For each parameter set (rows) the optimum regimen of inhibitor doses and debridement is shown, where we minimise either the mean number of bound bacteria, 〈B_B〉 (left-hand column), or the mean total number of bacteria, 〈B_T〉 (right-hand column). Note that inhibitor treatments are plotted as multiples of the standard dose (6.12×10⁷ inhib. cm⁻³). Using all of the inhibitors on the first day is optimal for all cases under the 〈B_B〉 criterion and in Case B under the 〈B_T〉 criterion, while it is optimal to distribute inhibitor treatment across more of the week in Cases A, C and D under the 〈B_T〉 criterion. It is optimal to debride every day in all cases under the 〈B_T〉 criterion, while under the 〈B_B〉 criterion it is optimal to debride less frequently or not at all. Eqs 1–11 were solved using ode15s, with a constant antibiotic dose. Parameter values: A = 8 μg ml⁻¹, λ = 0 cm³cell⁻¹hr⁻¹, ρ = 0 hr⁻¹ and ω = 1. The initial conditions are the untreated steady-states for each parameter set, modified so that 2% of the free and bound bacteria are resistant. See Tables 2–4 for the remaining parameter values.

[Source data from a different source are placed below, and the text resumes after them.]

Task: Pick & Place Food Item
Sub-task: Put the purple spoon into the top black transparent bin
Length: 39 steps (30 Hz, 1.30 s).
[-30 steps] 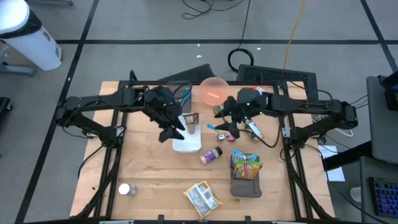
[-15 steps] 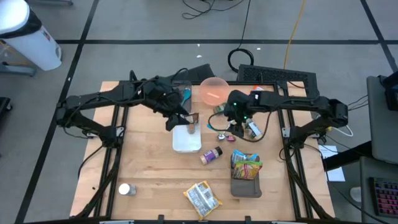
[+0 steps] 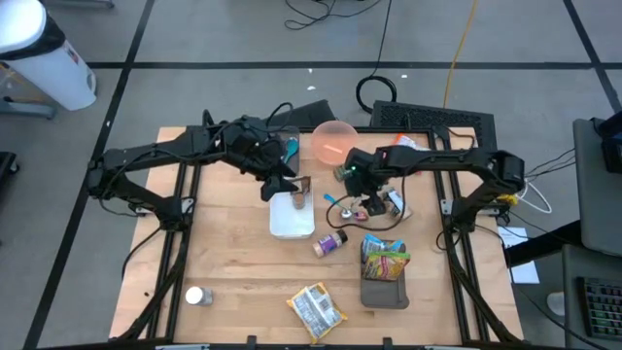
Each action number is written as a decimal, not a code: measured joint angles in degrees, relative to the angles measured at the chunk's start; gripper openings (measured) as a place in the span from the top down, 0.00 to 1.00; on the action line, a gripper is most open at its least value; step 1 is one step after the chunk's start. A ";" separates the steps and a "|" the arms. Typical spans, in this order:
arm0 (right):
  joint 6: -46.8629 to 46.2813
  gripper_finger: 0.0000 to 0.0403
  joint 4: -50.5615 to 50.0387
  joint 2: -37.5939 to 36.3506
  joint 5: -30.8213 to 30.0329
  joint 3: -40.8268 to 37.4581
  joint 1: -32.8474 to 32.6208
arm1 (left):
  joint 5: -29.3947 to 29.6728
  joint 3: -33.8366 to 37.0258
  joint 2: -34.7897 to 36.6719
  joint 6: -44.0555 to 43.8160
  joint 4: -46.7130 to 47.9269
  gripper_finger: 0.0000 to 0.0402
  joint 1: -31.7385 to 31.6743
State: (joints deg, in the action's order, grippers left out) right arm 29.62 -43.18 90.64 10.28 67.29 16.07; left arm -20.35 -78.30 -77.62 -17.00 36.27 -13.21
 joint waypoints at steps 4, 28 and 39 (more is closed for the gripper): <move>-1.25 0.37 -0.28 1.66 0.53 0.00 -0.75 | -0.07 0.00 0.00 -0.02 0.11 0.36 0.00; -6.29 0.37 -3.38 -0.74 -11.81 -7.44 -11.50 | -0.10 0.00 0.00 0.77 2.91 0.36 0.82; -8.02 0.37 6.17 -19.90 -20.70 -15.29 -12.32 | 3.68 0.02 0.00 0.44 3.50 0.36 2.10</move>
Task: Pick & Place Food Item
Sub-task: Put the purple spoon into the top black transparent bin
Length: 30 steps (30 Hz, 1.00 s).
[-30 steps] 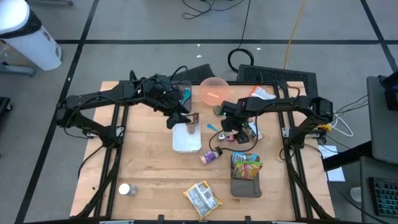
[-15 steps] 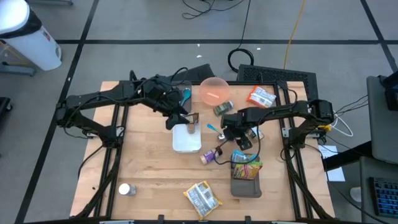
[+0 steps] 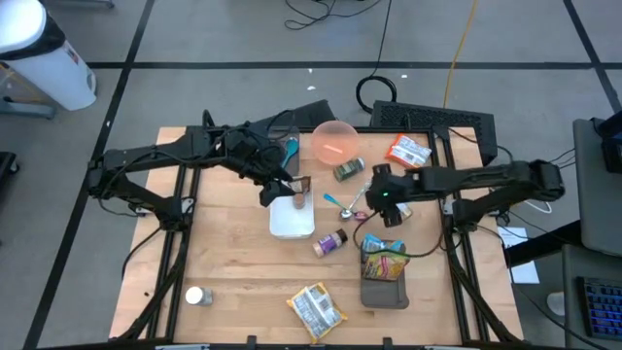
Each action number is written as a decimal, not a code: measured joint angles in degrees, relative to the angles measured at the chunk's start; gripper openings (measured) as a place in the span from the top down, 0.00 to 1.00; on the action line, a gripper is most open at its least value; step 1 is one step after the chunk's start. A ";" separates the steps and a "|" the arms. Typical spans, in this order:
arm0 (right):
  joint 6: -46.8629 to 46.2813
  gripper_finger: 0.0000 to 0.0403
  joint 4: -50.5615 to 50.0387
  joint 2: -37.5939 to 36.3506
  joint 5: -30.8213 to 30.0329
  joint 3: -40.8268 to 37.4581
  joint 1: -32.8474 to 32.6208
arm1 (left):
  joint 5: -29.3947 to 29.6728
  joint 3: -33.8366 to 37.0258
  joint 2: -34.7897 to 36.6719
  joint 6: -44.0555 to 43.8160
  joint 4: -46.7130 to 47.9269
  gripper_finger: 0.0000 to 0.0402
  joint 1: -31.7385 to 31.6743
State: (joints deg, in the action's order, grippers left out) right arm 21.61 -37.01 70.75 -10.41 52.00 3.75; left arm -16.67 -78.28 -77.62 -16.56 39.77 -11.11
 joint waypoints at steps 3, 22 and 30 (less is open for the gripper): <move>-2.32 0.37 5.77 -4.41 0.08 -3.59 0.00 | 0.35 0.00 0.00 0.22 -0.04 0.36 0.00; 19.02 0.37 25.26 -8.92 -4.88 -21.36 -7.69 | 2.26 0.00 0.00 -3.67 -0.15 0.36 -0.11; 21.23 0.37 27.83 -8.92 1.24 -24.37 -7.64 | 2.34 0.00 0.00 -4.76 -0.15 0.36 -0.11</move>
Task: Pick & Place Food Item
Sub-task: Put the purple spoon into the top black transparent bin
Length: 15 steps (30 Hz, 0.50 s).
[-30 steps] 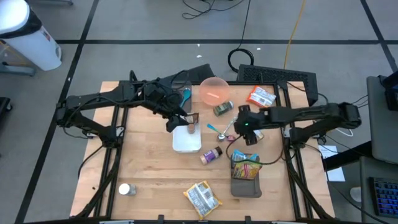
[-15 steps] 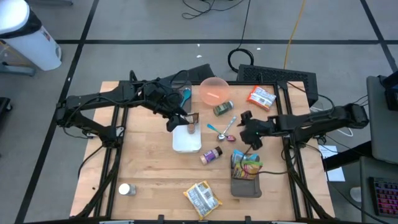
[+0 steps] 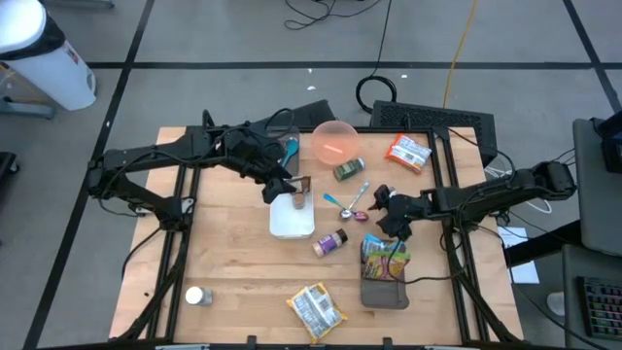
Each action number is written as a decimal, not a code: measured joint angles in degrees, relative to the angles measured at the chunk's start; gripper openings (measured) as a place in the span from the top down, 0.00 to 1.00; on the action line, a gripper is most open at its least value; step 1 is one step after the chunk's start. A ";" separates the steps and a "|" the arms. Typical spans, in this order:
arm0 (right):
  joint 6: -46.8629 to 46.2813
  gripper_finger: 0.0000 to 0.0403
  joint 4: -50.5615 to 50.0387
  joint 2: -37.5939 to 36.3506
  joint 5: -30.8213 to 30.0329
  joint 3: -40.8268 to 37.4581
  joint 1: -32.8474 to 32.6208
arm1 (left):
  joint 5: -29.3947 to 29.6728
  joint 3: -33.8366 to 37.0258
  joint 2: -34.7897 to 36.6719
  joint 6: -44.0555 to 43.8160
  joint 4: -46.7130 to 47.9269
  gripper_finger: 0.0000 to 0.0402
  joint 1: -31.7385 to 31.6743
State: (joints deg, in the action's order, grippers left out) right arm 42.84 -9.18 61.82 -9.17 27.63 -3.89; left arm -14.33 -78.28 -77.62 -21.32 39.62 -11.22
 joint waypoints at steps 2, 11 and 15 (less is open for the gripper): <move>0.19 0.38 1.10 0.00 1.81 -0.48 0.01 | 0.95 0.00 0.00 0.00 0.00 0.36 0.00; 2.27 0.47 3.90 0.02 4.70 -3.26 0.01 | 2.38 0.00 0.00 -0.31 -0.02 0.36 -1.17; 2.55 0.49 5.08 0.58 4.60 -3.29 0.05 | 2.34 0.00 0.00 -0.33 -0.02 0.36 -1.97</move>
State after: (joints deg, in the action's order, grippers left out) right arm 45.39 -4.10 62.40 -4.58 24.34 -3.84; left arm -11.99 -78.28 -77.62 -21.65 39.59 -13.19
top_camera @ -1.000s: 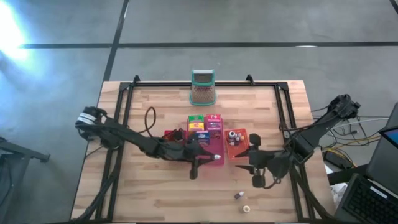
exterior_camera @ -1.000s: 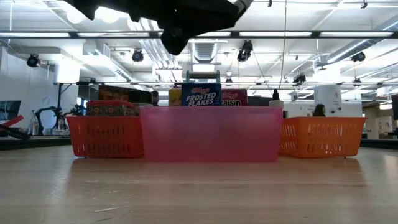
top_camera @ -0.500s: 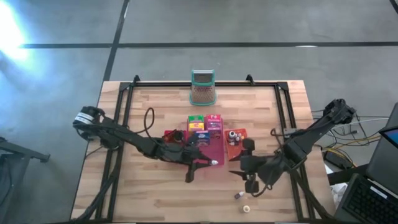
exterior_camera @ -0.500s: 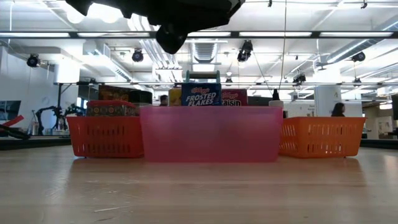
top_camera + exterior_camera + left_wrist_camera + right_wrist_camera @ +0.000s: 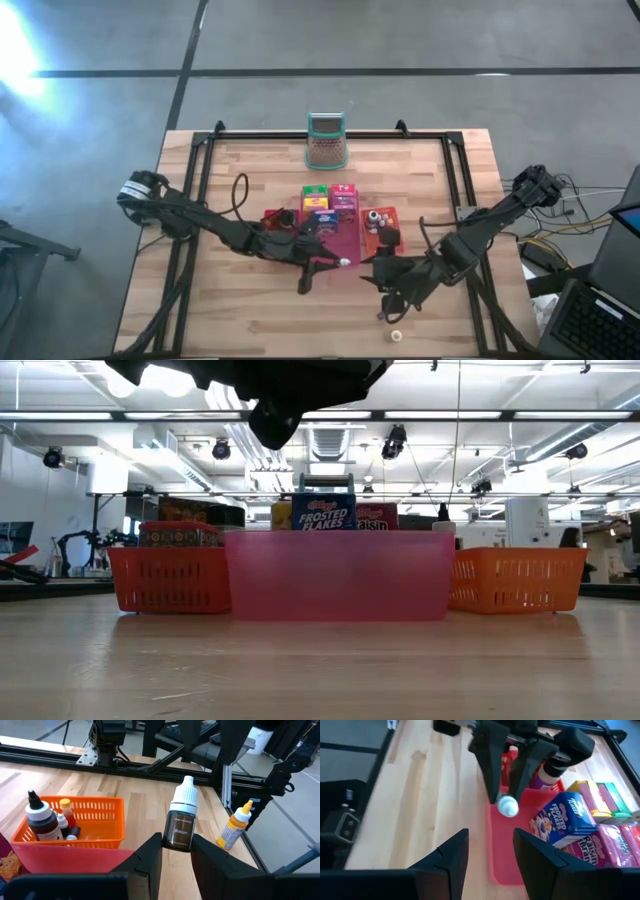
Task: Pick & Place Kitchen Items
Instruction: Put the small brown food coloring bottle into the orange bin
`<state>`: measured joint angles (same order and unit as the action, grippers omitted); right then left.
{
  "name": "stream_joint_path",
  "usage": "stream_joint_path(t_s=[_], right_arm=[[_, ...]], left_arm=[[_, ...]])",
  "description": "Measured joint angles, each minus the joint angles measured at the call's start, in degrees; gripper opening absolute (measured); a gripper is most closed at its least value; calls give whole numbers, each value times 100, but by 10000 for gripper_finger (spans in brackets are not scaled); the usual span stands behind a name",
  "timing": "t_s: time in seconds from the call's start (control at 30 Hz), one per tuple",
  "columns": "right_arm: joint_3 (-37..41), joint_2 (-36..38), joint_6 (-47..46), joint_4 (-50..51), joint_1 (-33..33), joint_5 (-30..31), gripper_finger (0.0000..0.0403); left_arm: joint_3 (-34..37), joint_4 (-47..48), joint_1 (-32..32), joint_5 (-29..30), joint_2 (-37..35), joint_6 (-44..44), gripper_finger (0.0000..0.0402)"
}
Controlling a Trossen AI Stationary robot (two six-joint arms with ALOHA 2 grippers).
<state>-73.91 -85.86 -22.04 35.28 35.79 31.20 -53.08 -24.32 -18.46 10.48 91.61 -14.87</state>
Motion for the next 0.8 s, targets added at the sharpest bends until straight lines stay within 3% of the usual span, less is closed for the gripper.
stream_joint_path(t_s=[0.5,0.8], right_arm=[[2,-275,26,-138,-467,-212,189],[7,-411,357,-478,-609,-322,192]], left_arm=[[-2,61,-9,-68,2,123,99],[-2,88,-9,-68,4,140,99]])
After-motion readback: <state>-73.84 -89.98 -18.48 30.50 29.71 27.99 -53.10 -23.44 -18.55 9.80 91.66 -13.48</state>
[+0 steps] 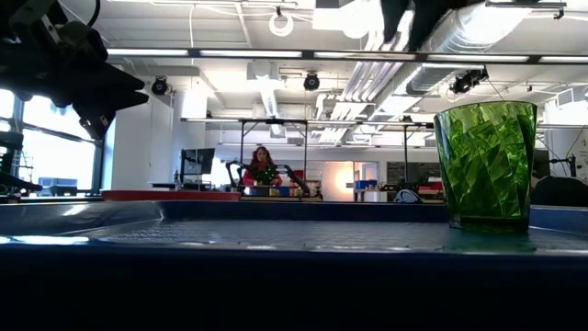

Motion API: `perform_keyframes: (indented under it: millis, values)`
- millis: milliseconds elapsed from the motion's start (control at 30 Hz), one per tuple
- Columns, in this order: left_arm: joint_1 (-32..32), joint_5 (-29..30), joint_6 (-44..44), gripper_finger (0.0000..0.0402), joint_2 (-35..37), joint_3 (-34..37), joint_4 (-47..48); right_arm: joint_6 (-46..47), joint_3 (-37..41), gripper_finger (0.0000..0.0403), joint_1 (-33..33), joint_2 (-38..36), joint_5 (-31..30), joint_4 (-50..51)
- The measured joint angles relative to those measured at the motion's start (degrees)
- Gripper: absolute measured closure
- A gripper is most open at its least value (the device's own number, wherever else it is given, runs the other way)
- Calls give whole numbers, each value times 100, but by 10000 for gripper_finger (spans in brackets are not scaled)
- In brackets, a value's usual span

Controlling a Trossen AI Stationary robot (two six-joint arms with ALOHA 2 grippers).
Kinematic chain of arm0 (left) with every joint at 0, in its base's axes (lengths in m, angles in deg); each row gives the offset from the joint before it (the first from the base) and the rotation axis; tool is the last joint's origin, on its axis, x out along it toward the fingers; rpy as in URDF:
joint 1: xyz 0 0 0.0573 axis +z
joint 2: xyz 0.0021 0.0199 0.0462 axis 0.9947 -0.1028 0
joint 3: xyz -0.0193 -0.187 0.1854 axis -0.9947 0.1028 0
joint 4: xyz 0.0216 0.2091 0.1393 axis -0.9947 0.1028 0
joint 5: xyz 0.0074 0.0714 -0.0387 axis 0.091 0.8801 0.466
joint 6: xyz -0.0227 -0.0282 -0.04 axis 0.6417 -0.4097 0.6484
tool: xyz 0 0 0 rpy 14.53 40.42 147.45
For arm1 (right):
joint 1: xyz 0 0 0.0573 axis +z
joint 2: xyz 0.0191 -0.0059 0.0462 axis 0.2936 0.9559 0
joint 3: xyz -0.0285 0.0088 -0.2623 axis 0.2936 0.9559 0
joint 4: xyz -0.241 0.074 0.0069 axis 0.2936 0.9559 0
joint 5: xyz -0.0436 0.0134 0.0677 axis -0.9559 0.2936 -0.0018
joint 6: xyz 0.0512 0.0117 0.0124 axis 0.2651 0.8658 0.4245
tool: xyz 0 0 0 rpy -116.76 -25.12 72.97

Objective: Pick and place plate/cup/fork/spoon on tray
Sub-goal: Put the pink plate on the blue tray

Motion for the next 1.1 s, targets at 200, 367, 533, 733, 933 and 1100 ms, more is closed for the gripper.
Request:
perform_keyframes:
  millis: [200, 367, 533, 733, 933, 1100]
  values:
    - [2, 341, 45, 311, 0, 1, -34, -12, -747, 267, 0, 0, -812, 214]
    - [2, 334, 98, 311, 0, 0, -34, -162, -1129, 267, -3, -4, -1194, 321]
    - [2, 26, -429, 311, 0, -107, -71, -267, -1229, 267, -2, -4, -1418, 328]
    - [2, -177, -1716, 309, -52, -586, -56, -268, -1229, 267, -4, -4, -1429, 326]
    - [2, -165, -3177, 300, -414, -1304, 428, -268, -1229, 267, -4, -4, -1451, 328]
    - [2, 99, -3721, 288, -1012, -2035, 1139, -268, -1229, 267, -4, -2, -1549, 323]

https://doi.org/10.1371/journal.pcbi.1007211.g014

Fig 15 shows the dynamics of B_B and B_T under the optimal B_B(168) and B_T(168) treatment regimens in the case of an established infection. Here the efficacy is more modest in comparison with the new infection scenario, as would be expected. The total bacterial burden is eliminated by the end of the week in Case A, is reduced to O(10²) in Case B, to O(10⁴)–O(10⁵) in Case C and to O(10⁵)–O(10⁶) in Case D (where B_T(168) = O(10⁷) to O(10⁸) in the untreated scenario in Cases A–D), lower values corresponding to the B_T(168) optimality condition and higher values to the B_B(168) optimality condition where ranges are given. The results under the 〈B_B〉 and 〈B_T〉 criteria are presented in Fig 16. The difference in the bacterial dynamics between the different optimisation regimens is minor, except under the 〈B_B〉 optimum regimen in Case A, for which the total bacterial burden is not eliminated since debridement is not employed.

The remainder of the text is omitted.